*Task*. Give the data back exactly as it stands.

*Data provided*.
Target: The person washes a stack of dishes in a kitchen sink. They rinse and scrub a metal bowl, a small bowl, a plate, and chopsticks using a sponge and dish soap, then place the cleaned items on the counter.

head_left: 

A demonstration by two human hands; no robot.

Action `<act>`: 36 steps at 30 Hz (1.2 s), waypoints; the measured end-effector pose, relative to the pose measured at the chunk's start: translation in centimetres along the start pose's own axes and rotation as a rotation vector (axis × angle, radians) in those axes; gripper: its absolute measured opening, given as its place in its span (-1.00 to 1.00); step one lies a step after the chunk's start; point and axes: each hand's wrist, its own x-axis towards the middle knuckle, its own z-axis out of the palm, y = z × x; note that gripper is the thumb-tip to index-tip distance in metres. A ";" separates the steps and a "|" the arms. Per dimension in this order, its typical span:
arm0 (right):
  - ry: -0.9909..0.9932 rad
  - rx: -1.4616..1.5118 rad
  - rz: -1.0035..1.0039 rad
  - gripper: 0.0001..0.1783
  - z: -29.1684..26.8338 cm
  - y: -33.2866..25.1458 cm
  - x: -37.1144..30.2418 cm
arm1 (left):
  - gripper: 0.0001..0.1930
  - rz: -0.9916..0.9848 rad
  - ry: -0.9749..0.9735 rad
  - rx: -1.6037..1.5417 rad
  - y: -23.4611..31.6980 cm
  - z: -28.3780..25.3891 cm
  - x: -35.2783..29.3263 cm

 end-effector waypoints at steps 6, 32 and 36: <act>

*Response below*.
Target: The person washes a stack of dishes in a kitchen sink. They rinse and scrub a metal bowl, a small bowl, a plate, and chopsticks using a sponge and dish soap, then place the cleaned items on the counter.

head_left: 

A demonstration by two human hands; no robot.

Action `<act>`: 36 steps at 30 Hz (1.2 s), waypoints; the measured end-effector pose, relative to the pose measured at the chunk's start: translation in centimetres along the start pose's own axes and rotation as a rotation vector (axis × angle, radians) in those axes; gripper: its absolute measured opening, given as its place in its span (-1.00 to 1.00); step one lies a step after the chunk's start; point and axes: each hand's wrist, its own x-axis towards the middle knuckle, its own z-axis out of the palm, y = z × x; note that gripper is the thumb-tip to index-tip distance in metres. A ";" separates the steps and a "|" the arms. Per dimension in this order, its typical span:
arm0 (right):
  - ry: -0.9909..0.9932 rad
  - rx: -1.4616..1.5118 rad
  - rz: -1.0035..1.0039 rad
  - gripper: 0.0001..0.1783
  - z: -29.1684..26.8338 cm
  - y: -33.2866..25.1458 cm
  - x: -37.1144..30.2418 cm
arm1 (left):
  - gripper: 0.0001..0.1930
  - rz: -0.9916..0.9848 rad
  - ry: -0.9749..0.9735 rad
  - rx: -1.6037..1.5417 rad
  - y: -23.4611..31.6980 cm
  - z: -28.3780..25.3891 cm
  - x: -35.2783..29.3263 cm

 end-effector waypoints at steps 6, 32 and 36: <act>

The submitted response is complete.